Though policy that is introduced ex post facto can be excused for overcompensating and for going a step further than it ought to, the tendency for centralisation is indeed a source of concern. In the absence of a genuine republic that will enjoy democratic legitimacy, central control over economic governance can only be increasingly technocratic, alienating, and heteronomous as seen from the perspective of national parliaments, governments, and citizens.
[see analysis Five Paradoxes of EU inter-governmentalism]
Yet the alternative of going back to a pre-crisis euro does not address the issue of legitimacy nor does it render the system more robust to future financial shocks.
For the euro to continue to exist, for it to be socially-sustainable and democratically-controllable, the EMU needs to undergo thoroughgoing reform. A unified body of rules is necessary to regulate a currency area. My disagreement with—and critique of—Europe’s common rules is that they are not accompanied by common politics, by a federal European government capable of pursuing policies for the euro area at-large.
Instead of reinforcing the mindset of Maastricht, we need to abandon it, proceeding with a four-fold change of the current system:
- federal republic: the idea of quasi-permanent rules that reinforce the capacity of markets to regulate the system is egregiously mistaken, so we must then proceed with what has always been the right approach to rule formation, the creation of a genuine European republic whose [federal] government will have the capacity to manage the euro and to govern in accordance with evolving needs and requirements;
- optimal currency: the operational viability of the EMU needs to be greatly improved, in particular with respect to the creation of a fiscal union that will establish a counter-party treasury to the ECB, with the capacity to raise taxes, issue debt, and channel resources for tackling cyclical fluctuations and for funding longer-term strategic investments;
- social union: with further advances in the creation of a banking union, policy-makers need to consolidate and to expand the scope for common social policies, such as in the introduction of a euro-wide unemployment scheme, while also introduce legislation for standardising the corporate tax base;
- common politics: the drive for de-politicisation of the rules needs to be brought to its conclusion, both because it does not deliver the desired results and it engenders heteronomy on a number of levels, and must therefore be replaced by a sphere of common politics centred around a European bicameral Parliament (European Congress) within the context of a European Democracy.
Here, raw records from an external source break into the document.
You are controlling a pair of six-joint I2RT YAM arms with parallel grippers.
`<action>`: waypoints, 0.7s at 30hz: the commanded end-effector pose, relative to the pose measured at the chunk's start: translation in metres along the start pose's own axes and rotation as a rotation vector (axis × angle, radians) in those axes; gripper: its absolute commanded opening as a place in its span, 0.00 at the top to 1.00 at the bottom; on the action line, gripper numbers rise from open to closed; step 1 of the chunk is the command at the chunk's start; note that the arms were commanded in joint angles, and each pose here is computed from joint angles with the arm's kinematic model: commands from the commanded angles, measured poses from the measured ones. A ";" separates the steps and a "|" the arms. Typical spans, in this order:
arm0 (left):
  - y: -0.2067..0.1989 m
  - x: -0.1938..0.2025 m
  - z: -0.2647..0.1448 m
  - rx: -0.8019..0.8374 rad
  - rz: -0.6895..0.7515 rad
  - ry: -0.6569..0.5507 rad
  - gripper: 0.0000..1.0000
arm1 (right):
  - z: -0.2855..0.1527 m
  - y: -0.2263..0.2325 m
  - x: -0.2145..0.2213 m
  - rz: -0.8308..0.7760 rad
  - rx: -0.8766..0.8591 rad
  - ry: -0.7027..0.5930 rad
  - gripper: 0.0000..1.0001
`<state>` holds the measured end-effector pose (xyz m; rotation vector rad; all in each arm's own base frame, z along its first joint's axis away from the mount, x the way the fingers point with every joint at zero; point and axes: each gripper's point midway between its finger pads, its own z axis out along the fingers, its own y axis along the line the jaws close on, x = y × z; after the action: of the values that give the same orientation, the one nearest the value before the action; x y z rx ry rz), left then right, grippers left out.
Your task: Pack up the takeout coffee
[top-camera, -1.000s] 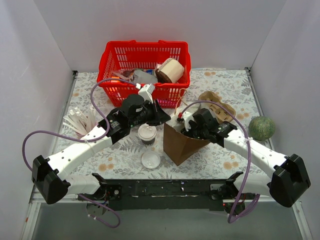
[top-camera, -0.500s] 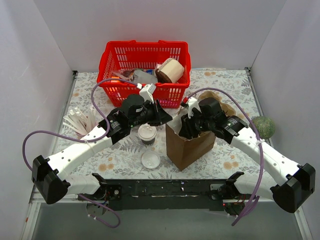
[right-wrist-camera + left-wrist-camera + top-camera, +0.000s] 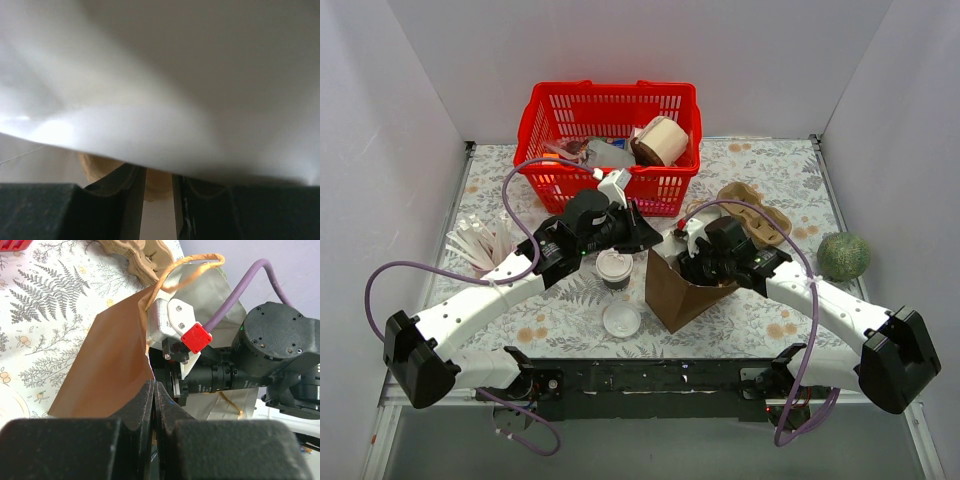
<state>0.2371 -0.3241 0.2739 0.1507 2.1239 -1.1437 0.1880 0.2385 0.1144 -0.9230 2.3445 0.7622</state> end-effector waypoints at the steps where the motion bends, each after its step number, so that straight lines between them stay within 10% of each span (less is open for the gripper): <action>1: -0.022 -0.018 -0.014 0.070 0.005 -0.064 1.00 | 0.017 -0.020 0.029 0.033 0.082 0.040 0.66; 12: -0.032 -0.023 -0.020 0.110 0.016 -0.082 1.00 | 0.002 -0.033 0.035 0.038 0.233 0.114 0.59; 21: -0.020 -0.013 -0.008 0.098 0.163 -0.072 1.00 | -0.087 0.005 -0.114 0.105 0.246 -0.275 0.25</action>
<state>0.2368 -0.3260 0.2845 0.2399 2.0396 -1.1379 0.2234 0.2373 0.1803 -0.7064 2.3160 0.5668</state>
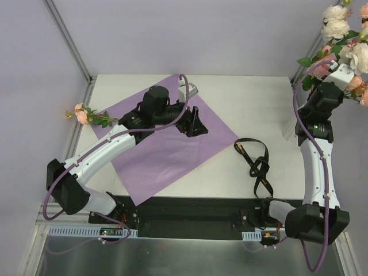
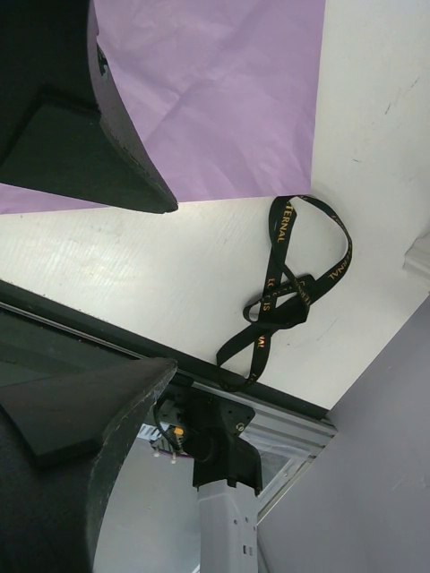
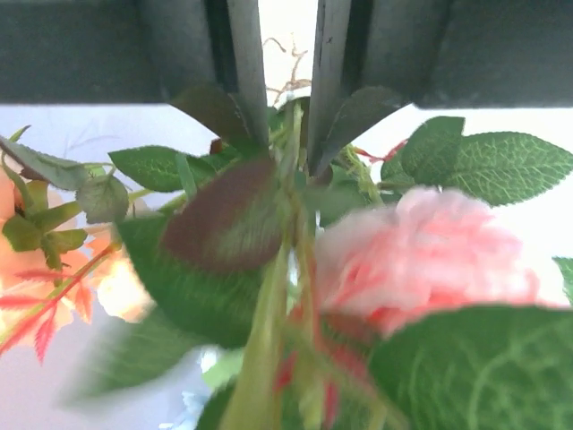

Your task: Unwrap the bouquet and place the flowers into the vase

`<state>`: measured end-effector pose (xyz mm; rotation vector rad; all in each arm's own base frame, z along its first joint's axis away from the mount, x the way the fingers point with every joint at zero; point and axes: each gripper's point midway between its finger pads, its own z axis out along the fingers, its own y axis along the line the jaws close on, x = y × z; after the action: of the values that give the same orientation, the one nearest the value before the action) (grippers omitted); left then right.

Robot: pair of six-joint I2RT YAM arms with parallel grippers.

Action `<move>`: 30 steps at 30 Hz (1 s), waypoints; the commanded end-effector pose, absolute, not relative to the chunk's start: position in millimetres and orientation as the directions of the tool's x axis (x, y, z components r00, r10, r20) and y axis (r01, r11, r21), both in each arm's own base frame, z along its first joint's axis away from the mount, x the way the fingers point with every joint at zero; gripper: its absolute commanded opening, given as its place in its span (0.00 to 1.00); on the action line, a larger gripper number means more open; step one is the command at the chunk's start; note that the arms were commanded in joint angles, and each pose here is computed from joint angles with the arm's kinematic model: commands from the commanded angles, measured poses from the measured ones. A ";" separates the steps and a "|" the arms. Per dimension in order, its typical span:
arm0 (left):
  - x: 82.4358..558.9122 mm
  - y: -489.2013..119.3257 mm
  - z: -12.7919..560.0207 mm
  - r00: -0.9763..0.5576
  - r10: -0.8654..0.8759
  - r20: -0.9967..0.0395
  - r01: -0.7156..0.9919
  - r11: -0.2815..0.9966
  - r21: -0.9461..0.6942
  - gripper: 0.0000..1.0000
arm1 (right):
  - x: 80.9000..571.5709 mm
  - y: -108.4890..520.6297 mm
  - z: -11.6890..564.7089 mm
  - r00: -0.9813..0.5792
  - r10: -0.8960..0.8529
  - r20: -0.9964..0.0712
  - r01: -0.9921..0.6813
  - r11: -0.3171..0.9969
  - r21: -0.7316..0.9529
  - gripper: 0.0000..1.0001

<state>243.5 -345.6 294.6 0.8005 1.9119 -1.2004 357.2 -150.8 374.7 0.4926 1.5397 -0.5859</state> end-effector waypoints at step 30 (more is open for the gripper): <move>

The euro as it currently stands is a badly-designed currency, one that deepens and lengthens asymmetric shocks, that grants more power to bankers and multinational corporations than to the medium-to-lower parts of the income distribution. This EMU is not desirable, nor was the pre-crisis model.
As I see it, we face three possibilities for the euro:
- its democratisation, which I consider the most desirable;
- its orderly abolition, which I consider the least desirable;
- its preservation in its present state or its evolution along the current path as per the “Five Presidents” report or Mr. Macron’s notion of “economic government”, which I outright object to for several reasons [see all posts tagged with “Actual Europe”].
At any rate and whatever the outcome, clinging on to the much-vaunted ideology of having markets self-regulate and force states to control themselves is not advised. It has already failed, it will deliver sub-optimal results once again. To that end, a decentralised euro area that lacks a common government presents no solution, but the reinvigoration of the problem.